**WHAT IS REQUIRED:**
Show every line from the entries that follow which holds the word "trace".

Saved entries:
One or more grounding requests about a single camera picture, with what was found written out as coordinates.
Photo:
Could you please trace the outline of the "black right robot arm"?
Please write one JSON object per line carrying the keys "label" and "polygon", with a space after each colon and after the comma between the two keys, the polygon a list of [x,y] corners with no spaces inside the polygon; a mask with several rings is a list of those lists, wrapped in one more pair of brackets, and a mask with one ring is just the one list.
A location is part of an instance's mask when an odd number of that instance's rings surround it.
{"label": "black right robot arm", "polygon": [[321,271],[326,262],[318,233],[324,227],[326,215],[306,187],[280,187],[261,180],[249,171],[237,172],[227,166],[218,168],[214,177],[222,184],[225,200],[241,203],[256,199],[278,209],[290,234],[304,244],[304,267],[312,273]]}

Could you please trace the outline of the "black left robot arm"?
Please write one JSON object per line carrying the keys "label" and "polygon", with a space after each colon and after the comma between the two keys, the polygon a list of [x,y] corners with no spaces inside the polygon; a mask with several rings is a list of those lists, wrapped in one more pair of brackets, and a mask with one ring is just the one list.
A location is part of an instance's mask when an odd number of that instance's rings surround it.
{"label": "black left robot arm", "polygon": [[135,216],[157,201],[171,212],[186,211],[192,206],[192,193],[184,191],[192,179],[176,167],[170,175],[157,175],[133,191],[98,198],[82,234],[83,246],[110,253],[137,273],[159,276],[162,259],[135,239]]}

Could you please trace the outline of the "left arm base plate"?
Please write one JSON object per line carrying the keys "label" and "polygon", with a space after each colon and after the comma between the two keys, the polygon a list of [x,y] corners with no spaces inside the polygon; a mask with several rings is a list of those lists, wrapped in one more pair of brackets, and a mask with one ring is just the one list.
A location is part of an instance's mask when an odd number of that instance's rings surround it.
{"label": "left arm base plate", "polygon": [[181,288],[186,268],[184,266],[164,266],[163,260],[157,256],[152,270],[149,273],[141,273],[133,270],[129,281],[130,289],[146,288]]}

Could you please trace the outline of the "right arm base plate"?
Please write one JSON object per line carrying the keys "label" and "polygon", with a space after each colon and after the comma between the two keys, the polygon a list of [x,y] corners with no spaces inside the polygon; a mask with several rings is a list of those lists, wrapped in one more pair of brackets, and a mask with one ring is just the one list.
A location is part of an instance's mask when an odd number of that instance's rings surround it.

**SOLUTION FOR THIS TASK:**
Could you please trace the outline of the "black right robot arm"?
Could you please trace the outline of the "black left robot arm"?
Could you please trace the outline of the "left arm base plate"?
Could you please trace the outline of the "right arm base plate"?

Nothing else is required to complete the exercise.